我說:「珍,我能問你一件事嗎?你為什麼沒有回去看醫生?」
她說:「我不能相信這個事實,所以故意忽略它。」在她告訴我無法面對手術的時候,她開始輕聲啜泣起來。當病情加重,她的丈夫將她送回醫生處時,他發現她早就知道自己的病情了,但為時已晚。她的丈夫因此大發雷霆,氣得不想再理她。
「他氣我不想辦法治病,」她說:「現在我就要離開他與小孩了,所以他責怪我。」
我說:「現在擔心噎太晚了。」
她父母回來時,我把女婿生氣的原因告訴他們。他們一點也不知道早先診斷的結果。他們只知道這位丈夫很生氣,又不願來探視妻子。現在至少他們知道問題在哪兒了。之後,我去找這位丈夫,想要幫他平息心中的怒氣。但是他興趣缺缺。他恨他的妻子,一直到她過世的那天為止。就我所知道,他甚至沒有去參加她的葬禮。這個故事很不幸,並沒有圓滿的結局。但是至少我盡力了。
我之前提過,異象引導我來做臨終安寧的工作。他要我把時間花在垂死者身旁,以便從別人的觀點來了解死亡的真諦。
這個,工作讓我了解,減輕壓力是改善死亡和生命的關鍵。自從被閃電擊到後,有時,我會驚異於事情的結果。十三年之後的此時此地,我開始覺得自己好像爬出了墓穴。
表面上看來,我的身體已沒事,但實際上,狀況卻不是很好。我一走遠路,或走快些,就必須停下來喘口氣。我避免爬樓梯,主要是因為爬高就像要跑一哩路一樣累,我會站在樓梯頂端,汗流浹背,氣喘如牛。
我的心理狀況改善許多。意外發生不久,我整天坐着嘰埋哇啦的說話。不是談我的瀕死經驗,就是講光靈交給我的任務,也就是他們要我興建中心的事。我旣無法將這些事從心頭揮去,只好把它講出來。我現在仍然會談這些經驗,只是不再像以前一樣,講個沒完沒了。
異象仍然與我同在。他們要我儘速完成中心。除了床以外,我知道該如何實現。床對我還是個謎。異象中的轉換器是由兩個小圓盤並排組成的。床的其它組件,也曾經在異象中出現過,我逐漸認出它們是什麼東西,並且去找出來。耐難在我不確定找到了所有的零件,以及正確的組合方法。他們給我的期限是一九九二年完成床和中心,我覺得應該沒有什麼問題,因為異象引導着我。
然而,隨之而來的意外和所有的「包袱」,加重了我的生活負擔。

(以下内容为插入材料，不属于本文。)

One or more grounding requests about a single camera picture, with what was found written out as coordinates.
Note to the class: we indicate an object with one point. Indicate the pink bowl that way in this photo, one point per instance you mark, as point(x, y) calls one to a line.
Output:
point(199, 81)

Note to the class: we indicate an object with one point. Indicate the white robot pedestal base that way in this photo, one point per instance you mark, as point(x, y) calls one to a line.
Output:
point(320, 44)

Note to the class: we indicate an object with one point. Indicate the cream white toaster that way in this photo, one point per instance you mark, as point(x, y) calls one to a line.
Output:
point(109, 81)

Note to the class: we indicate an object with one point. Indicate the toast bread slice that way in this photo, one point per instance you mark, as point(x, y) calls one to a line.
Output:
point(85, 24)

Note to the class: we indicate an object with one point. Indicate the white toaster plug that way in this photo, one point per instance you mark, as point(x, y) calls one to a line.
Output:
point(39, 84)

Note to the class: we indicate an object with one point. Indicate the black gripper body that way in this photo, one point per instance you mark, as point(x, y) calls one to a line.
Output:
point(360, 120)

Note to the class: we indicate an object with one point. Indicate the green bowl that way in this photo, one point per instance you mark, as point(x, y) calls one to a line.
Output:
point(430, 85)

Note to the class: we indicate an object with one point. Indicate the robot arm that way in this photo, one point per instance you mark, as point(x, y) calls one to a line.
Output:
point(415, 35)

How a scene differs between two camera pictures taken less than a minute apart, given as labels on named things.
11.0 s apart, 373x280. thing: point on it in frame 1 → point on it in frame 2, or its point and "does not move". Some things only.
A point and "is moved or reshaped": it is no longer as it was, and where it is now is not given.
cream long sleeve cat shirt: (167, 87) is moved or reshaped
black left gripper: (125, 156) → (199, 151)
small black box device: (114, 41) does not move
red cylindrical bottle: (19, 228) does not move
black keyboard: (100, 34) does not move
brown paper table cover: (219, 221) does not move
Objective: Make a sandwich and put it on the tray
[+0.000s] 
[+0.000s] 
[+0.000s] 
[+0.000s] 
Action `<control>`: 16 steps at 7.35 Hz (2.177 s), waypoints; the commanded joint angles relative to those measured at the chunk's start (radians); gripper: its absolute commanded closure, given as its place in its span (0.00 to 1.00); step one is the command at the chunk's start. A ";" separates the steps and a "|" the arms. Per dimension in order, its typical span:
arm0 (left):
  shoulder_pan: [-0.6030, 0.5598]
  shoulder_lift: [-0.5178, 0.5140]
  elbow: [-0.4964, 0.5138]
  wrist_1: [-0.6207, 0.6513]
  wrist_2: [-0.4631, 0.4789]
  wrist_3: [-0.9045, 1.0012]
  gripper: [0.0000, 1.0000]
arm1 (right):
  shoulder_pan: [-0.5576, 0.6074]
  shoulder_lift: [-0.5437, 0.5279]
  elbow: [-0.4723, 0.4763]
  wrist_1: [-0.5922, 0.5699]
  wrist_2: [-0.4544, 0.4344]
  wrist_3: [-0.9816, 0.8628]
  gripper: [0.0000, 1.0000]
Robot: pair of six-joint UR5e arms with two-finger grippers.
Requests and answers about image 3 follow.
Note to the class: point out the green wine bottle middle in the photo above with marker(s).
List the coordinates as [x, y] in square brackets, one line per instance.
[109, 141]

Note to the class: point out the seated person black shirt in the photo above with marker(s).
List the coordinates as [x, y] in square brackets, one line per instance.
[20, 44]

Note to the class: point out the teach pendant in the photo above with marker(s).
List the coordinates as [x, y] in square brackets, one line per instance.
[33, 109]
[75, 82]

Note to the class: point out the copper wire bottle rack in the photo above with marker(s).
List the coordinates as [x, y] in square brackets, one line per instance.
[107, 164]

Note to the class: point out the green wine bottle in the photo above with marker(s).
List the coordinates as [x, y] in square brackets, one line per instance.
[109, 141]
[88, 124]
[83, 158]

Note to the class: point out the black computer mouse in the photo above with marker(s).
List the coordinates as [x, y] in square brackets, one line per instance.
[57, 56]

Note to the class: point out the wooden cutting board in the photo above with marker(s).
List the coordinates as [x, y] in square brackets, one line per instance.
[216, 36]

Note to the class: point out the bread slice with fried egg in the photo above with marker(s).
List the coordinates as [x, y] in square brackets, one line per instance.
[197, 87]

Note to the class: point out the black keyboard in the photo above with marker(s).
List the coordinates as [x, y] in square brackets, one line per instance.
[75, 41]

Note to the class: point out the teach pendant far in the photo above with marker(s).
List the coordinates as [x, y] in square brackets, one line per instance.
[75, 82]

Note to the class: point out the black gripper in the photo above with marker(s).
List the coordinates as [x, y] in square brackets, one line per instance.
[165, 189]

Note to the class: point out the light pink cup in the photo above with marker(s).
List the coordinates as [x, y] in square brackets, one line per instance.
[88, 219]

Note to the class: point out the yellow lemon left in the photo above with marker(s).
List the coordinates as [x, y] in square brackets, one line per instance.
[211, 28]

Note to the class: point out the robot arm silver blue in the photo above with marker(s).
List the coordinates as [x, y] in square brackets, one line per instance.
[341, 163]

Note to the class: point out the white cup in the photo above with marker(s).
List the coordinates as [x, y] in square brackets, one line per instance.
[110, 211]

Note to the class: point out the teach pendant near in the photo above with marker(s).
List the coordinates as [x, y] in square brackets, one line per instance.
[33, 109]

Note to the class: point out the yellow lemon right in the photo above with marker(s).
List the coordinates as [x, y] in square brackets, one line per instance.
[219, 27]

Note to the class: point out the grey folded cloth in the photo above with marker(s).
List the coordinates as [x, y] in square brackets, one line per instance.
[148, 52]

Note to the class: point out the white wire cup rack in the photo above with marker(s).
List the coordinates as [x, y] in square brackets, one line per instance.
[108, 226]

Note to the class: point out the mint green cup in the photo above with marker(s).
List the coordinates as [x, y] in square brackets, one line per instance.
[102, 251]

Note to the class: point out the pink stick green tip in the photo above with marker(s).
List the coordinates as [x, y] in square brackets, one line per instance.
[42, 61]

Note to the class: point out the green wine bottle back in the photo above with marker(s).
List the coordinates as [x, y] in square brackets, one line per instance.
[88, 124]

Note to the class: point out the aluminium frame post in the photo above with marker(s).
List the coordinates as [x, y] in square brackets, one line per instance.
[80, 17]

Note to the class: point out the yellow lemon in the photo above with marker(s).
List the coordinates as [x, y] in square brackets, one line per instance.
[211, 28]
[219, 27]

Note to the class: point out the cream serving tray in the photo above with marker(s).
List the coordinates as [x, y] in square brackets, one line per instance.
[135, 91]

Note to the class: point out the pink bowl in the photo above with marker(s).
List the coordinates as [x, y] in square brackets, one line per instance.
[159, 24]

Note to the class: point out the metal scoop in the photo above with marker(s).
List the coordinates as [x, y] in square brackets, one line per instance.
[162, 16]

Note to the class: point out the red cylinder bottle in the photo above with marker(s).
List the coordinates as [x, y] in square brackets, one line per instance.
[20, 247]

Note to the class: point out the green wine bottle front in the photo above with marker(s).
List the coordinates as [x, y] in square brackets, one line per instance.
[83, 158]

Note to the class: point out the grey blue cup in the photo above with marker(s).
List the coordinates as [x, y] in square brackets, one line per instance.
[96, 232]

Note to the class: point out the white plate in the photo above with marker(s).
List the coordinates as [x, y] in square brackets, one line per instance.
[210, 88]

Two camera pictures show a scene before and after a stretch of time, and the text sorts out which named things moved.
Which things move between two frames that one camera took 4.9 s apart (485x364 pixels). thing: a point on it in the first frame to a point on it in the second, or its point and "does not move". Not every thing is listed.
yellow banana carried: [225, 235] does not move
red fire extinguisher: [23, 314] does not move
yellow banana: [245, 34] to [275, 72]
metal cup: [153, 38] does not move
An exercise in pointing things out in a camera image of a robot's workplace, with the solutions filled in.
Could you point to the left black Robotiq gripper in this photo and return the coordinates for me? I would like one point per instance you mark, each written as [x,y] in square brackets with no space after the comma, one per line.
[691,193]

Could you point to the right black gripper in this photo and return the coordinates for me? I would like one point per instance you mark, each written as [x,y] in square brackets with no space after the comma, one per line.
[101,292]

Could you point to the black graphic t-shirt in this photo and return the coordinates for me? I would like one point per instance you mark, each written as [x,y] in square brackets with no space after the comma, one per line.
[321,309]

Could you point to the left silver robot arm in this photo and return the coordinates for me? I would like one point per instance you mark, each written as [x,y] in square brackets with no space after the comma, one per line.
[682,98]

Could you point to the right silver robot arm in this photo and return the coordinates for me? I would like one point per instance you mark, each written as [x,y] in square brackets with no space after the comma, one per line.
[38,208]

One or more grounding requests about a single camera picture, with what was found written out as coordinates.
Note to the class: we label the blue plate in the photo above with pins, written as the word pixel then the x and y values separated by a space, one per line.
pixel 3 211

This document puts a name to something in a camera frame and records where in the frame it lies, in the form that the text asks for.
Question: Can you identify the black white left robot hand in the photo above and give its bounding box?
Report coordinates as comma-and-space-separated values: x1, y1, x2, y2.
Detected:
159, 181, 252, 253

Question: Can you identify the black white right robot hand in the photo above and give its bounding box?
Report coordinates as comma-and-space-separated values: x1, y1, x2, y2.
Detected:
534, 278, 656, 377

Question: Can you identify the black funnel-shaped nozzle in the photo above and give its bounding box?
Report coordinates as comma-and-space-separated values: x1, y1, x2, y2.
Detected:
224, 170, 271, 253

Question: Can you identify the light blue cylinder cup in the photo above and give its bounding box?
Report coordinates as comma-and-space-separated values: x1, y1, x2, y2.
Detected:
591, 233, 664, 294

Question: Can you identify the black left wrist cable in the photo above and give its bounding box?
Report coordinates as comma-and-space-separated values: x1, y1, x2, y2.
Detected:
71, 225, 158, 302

因為珊蒂受不了我一再的談這些經驗和興建中心的事,她終於和我離了婚。我不能怪她。瀕死經驗是很難存在夫妻之間的。經常看到異象、特異功能的發展,再加上肉體的損害,我們的婚姻註定要走上失敗一途。
除此之外,我的生活過得還相當順遂。就像我早先提過的,我再次的開始覺得自己不錯。但是,在我能夠重新站起來前,我卻又開始走下坡了。